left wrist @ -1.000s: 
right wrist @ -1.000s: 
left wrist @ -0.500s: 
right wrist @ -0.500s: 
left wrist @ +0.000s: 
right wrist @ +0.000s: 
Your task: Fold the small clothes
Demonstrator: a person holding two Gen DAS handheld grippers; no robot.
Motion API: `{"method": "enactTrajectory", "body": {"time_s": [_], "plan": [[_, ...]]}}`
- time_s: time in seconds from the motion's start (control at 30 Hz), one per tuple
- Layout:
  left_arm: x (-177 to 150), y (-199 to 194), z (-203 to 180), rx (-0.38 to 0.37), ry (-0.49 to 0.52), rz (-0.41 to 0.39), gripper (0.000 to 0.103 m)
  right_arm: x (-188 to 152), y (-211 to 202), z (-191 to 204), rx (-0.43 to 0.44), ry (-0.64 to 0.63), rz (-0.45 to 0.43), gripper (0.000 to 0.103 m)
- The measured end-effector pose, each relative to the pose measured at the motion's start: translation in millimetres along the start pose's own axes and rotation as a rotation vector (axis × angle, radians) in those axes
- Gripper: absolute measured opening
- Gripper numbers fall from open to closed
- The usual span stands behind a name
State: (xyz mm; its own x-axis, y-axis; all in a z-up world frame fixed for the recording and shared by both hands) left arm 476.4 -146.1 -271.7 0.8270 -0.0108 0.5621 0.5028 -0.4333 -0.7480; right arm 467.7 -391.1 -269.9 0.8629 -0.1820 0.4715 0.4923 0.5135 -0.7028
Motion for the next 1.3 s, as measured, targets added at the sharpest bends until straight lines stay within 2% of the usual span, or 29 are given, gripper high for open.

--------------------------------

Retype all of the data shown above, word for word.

■ Exercise answer:
left wrist @ -1.000s: 
right wrist @ -1.000s: 
left wrist @ -0.500s: 
right wrist @ -0.500s: 
left wrist @ +0.000s: 
right wrist @ +0.000s: 
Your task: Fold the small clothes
Demonstrator: a person holding two Gen DAS handheld grippers; no robot.
Motion API: `{"method": "enactTrajectory", "body": {"time_s": [_], "plan": [[_, ...]]}}`
- time_s: time in seconds from the motion's start (control at 30 Hz), one per tuple
- Layout:
  left_arm: x (-177 to 150), y (-199 to 194), z (-203 to 180), rx (-0.38 to 0.37), ry (-0.49 to 0.52), rz (-0.41 to 0.39), gripper (0.000 to 0.103 m)
  right_arm: x (-188 to 152), y (-211 to 202), z (-191 to 204), rx (-0.43 to 0.44), ry (-0.64 to 0.63), rz (-0.45 to 0.43), gripper (0.000 to 0.103 m)
- The measured end-effector pose, each relative to the pose measured at the motion's start: translation in millimetres along the start pose's own axes and rotation as a rotation vector (axis × angle, radians) in those axes
- Gripper: absolute measured opening
- Gripper numbers fall from open to closed
- The usual span stands behind a name
State: (xyz mm; its own x-axis, y-axis; all in a z-up world frame fixed for the recording and shared by both hands) left arm 476.4 -146.1 -271.7 0.8270 -0.0108 0.5621 0.5028 -0.4333 -0.7480; right arm 467.7 -391.1 -269.9 0.8629 -0.1820 0.4715 0.4923 0.5135 -0.7028
Motion for the next 1.3 s, as measured, targets added at the sharpest bends until straight lines stay within 2% of the usual span, or 29 are given, gripper high for open.

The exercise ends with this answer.